Pero hay cosas que no tienen explicación. El espejo me devuelve una barba gris, sí, pero no tengo patas de gallo ni arrugas en el cuello. A pesar de que no hago ejercicio, mis brazos se ven como los de alguien en sus 20s; mi antebrazo y bíceps están cubiertos de pelo negro y se nota la fuerza.
Tengo 54.
¿Qué les pasó? No lo sé. Lo que es que la pandemia sirvió de pretexto a muchos para dejar de analizarse, y la enfermedad como la de la cadera, o la suya, puede llevar a distracciones y descuido físico. De 2017 a 2026 tuve que resolver muchísimas situaciones como padre que mi padre no tuvo que resolver conmigo, y no por eso tengo 140 kilos, cadera rota, brazos delgadísimos, patas de gallo o arrugas en el cuello.
Tengo el aspecto de unos 40 años en físico, menos por la barba, claro.
No he visto cosas de la universidad (licenciatura) desde el domingo; no serviría de nada preocuparme si hubo algo por hacer ayer. Cerca de aquí no hay donde cargar tiempo aire al teléfono, ni cibercafés. Por lo general los trabajos son para domingo o miércoles, por eso hoy pienso salir de aquí a las 18 horas para ir a la casa, principalmente a el pago del servidor… o si hay algo que entregar de esas últimas materias.
No estoy desconectado por gusto, y tampoco necesito estar conectado.
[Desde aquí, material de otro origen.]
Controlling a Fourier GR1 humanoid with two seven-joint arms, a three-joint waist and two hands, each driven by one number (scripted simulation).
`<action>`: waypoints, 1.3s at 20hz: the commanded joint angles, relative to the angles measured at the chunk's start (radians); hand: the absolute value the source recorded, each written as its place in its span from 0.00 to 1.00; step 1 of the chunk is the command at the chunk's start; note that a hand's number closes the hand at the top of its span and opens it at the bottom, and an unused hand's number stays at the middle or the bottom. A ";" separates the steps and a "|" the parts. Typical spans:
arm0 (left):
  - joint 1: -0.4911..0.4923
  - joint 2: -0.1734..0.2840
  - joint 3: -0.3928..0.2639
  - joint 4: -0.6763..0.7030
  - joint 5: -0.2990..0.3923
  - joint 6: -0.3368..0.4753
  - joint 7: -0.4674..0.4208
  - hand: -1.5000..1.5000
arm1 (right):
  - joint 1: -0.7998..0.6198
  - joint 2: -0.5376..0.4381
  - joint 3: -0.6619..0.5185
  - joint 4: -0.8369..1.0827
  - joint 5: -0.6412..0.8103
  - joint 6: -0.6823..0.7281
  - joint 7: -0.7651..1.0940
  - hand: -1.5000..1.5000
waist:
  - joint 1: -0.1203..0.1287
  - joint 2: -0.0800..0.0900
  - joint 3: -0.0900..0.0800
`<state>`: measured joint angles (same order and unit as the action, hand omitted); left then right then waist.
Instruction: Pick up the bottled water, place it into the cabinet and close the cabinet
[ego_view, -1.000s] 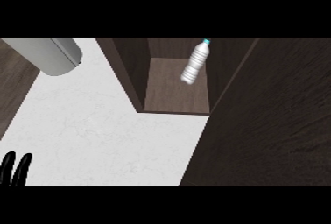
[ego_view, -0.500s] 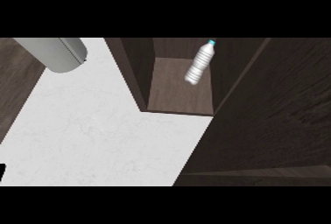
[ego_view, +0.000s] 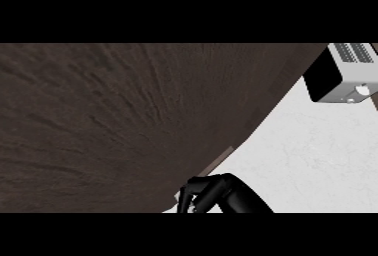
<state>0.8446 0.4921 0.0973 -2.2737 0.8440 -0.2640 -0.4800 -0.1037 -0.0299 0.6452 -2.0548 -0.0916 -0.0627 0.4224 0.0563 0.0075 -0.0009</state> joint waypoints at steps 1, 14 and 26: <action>0.048 0.002 0.104 0.015 0.088 -0.086 -0.021 0.00 | -0.214 0.028 -0.084 0.094 -0.124 -0.078 0.004 1.00 | -0.008 -0.006 0.000; 0.149 -0.026 0.278 0.015 0.220 -0.223 0.055 0.00 | -0.586 0.018 -0.468 0.577 -0.383 0.115 -0.070 1.00 | -0.023 -0.005 0.001; 0.095 -0.058 0.352 0.095 0.257 -0.307 0.121 0.00 | -0.780 0.000 -0.550 0.896 -0.381 0.284 -0.167 1.00 | -0.025 -0.001 0.001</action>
<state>0.9733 0.4147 0.4218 -2.2233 1.0763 -0.5541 -0.3846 -0.7367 -0.0364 0.1654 -1.3411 -0.4923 0.2280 0.2936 0.0150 -0.0178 0.0093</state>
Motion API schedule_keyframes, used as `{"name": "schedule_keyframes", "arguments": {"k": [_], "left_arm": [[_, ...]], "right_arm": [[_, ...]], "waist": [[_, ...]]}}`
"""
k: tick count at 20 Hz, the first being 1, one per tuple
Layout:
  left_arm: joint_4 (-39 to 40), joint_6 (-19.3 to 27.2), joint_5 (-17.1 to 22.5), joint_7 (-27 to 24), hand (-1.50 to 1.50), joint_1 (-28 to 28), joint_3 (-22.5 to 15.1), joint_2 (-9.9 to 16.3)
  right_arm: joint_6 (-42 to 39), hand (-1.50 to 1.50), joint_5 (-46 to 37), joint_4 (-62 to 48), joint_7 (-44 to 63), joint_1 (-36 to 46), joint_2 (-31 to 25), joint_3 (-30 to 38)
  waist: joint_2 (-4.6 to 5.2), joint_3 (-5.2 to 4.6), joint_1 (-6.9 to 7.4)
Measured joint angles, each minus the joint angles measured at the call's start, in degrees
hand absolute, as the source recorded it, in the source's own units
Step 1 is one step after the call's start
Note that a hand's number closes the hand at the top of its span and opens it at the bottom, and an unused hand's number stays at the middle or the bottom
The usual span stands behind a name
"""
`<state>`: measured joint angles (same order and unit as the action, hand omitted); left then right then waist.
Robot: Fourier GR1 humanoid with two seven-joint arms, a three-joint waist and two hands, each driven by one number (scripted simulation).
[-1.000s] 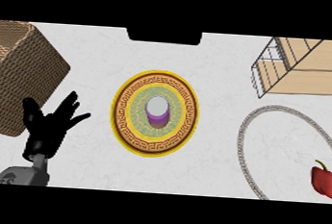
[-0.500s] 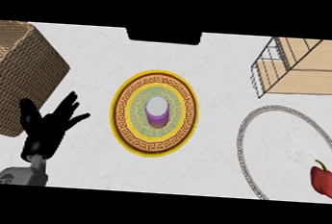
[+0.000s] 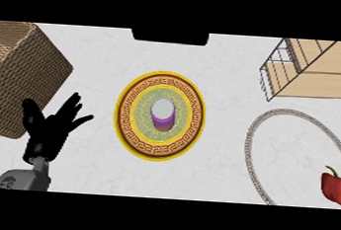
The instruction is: Pick the sweet potato from the placemat and place it in the tiered shelf
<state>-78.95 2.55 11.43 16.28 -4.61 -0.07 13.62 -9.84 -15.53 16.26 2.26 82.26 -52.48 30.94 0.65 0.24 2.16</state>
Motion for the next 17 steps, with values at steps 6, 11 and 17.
{"name": "schedule_keyframes", "arguments": {"k": [6, 11, 17], "left_arm": [[-0.35, -0.23, -0.2, -0.46, 0.0, 0.19, -0.06, -0.23], [-0.09, -0.35, -0.31, -0.94, 0.0, 0.22, 0.22, -0.23], [-0.71, -0.38, -0.25, -0.32, 0.0, 0.37, 0.16, -0.36]], "right_arm": [[5.43, -1.5, 0.62, -1.4, 1.11, -1.94, -6.34, 2.52], [4.98, -1.5, 3.15, -3.79, 2.14, -4.55, -12.5, 6.14], [-1.78, -1.5, 5.85, -6.35, 0.88, -9.2, -18.58, 9.32]], "waist": [[0.23, 0.03, 0.15], [0.32, 0.12, 0.01], [0.47, 0.24, 0.03]]}}
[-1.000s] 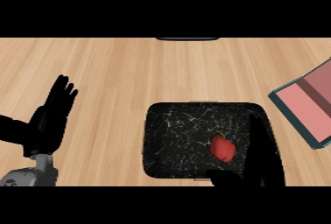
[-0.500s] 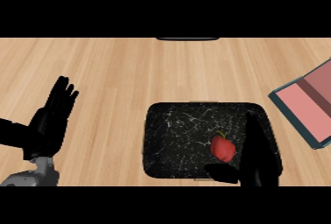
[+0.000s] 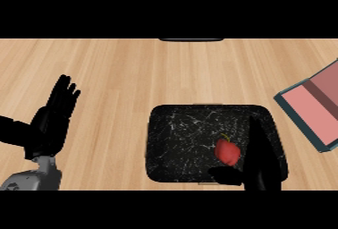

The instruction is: Pick the bell pepper from the tray and place it in the cardboard box

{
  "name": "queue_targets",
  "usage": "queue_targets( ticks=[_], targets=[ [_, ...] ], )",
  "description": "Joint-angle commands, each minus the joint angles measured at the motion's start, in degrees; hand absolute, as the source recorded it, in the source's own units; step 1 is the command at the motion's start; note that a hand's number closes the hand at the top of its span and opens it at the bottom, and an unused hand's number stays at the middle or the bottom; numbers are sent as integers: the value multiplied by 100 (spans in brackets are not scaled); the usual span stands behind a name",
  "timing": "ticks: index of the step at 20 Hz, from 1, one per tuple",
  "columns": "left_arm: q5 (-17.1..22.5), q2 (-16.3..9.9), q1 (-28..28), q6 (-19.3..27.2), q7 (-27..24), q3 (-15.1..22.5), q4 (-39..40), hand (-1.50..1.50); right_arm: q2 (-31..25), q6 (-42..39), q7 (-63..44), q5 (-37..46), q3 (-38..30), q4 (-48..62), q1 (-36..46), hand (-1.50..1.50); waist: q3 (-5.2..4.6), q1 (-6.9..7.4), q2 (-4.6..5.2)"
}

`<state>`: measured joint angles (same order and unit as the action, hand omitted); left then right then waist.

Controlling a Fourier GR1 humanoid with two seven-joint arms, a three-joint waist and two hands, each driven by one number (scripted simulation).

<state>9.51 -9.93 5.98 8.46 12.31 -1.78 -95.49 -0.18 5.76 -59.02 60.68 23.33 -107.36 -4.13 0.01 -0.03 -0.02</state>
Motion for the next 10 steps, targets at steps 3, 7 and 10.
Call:
queue_targets(
  ticks=[3,7,10],
  targets=[
    [-66,52,155,-47,170,-1,-79,0,17,617,-580,157,524,345,-36,-150,0,2,-3],
    [29,28,-41,-98,316,-171,-347,0,17,803,233,-162,-148,1186,316,-150,1,18,0],
    [-178,240,198,-189,-239,-68,396,0,17,299,147,-171,-308,873,386,-150,-1,-6,3]
  ],
)
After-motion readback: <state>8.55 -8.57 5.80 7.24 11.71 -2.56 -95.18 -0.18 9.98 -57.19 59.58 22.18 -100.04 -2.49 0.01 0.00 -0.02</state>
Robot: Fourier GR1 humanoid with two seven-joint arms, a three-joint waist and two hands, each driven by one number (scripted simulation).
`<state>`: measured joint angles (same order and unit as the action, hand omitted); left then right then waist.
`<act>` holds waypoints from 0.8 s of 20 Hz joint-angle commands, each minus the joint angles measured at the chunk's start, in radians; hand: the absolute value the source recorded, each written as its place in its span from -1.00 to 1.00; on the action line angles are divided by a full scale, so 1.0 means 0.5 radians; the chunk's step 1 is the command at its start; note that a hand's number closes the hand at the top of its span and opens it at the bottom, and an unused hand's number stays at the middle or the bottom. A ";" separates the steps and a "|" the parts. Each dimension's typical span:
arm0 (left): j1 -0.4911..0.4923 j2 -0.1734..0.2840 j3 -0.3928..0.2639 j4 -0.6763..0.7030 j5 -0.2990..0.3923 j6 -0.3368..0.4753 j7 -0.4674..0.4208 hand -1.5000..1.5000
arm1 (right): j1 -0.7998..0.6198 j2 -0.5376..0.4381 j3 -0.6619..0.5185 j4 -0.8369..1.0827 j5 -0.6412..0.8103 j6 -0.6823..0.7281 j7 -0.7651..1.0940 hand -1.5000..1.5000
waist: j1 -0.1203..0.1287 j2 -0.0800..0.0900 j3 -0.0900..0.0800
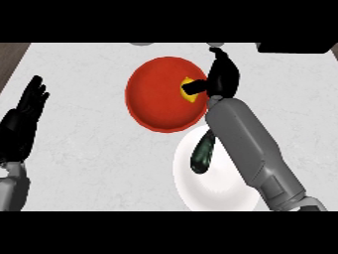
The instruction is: Pick the lemon from the plate and place it in the bowl
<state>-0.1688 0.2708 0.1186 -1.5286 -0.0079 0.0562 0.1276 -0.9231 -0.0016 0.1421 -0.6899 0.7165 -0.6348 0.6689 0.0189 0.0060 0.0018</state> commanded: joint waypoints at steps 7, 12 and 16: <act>-0.008 0.054 0.077 0.003 0.031 -0.016 0.041 0.00 | 0.581 0.003 -0.227 -0.884 -0.648 -0.419 -0.674 -1.00 | -0.075 -0.019 0.001; -0.013 -0.018 0.038 0.015 -0.032 0.053 0.034 0.00 | 1.188 -0.095 -0.120 -1.469 -0.808 -0.178 -0.742 -1.00 | -0.092 -0.024 -0.002; -0.001 0.027 0.071 -0.016 -0.004 -0.002 0.028 0.00 | 1.637 -0.200 -0.118 -1.865 -1.012 0.012 -0.909 -1.00 | -0.086 -0.021 -0.002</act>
<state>-0.1485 0.2773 0.1490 -1.5409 -0.0078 0.0594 0.1386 -0.3138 -0.0768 0.0754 -1.4541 0.2993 -0.6891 0.3139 -0.0203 -0.0058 0.0006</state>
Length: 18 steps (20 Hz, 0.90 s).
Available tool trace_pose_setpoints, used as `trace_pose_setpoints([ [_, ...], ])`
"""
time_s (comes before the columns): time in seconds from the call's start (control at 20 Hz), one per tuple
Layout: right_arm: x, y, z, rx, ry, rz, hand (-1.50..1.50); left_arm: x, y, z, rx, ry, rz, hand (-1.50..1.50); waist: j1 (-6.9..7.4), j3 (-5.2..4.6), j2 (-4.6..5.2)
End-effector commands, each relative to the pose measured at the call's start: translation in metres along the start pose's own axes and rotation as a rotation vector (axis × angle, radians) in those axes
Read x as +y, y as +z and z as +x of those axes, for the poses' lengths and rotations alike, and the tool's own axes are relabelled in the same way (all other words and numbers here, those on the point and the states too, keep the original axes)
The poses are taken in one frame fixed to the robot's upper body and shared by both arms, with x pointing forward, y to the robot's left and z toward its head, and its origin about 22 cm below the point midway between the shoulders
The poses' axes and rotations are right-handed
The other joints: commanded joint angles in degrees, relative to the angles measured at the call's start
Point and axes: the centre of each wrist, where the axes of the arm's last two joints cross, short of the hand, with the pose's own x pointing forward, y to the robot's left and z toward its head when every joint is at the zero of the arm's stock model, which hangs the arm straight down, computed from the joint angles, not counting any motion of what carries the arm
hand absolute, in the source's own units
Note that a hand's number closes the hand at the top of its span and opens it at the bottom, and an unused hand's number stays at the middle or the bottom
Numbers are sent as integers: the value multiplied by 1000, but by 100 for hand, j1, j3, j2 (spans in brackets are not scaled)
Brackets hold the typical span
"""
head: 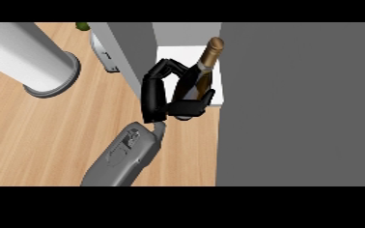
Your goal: Pick up the wine, place it into the cabinet and close the cabinet
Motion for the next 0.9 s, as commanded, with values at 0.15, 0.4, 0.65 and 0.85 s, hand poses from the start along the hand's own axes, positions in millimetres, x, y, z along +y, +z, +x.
trace_pose_setpoints([
  [0.15, 11, 21, 24, -50, -35, 24, -150, 4, -23, -1, 27, -6, 19, 150, 14, 0, -3],
  [0.4, -2, 17, 1, -42, -36, 33, -150, 9, -32, -9, 55, 34, -10, 150, 7, 2, 6],
  [0.65, 5, 19, 15, -55, -34, 40, -150, 13, -63, -18, 102, -5, 2, 150, -52, 0, 18],
  [0.85, 21, 23, 16, -56, -49, 42, -150, 7, -53, -26, 93, -33, 15, 150, -48, -2, 10],
])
Al igual que en el microbus, observo. Y sí, noto una baja en la calidad de los productos y la voluntad de acción, no de mi parte sino de los demás; era quizás por la mala alimentación tanto física como mental de otros. Ver un solo puesto de pollo en el tianguis me llamó la atención.
De momento tengo uno o dos textos más que escribir, pero la puerta de la casa está abierta esperando a que llegue el técnico, y lo mejor que puedo hacer es dejar de escribir y con un libro observar la puerta, así como en el metro observaba a los compañeros de viaje.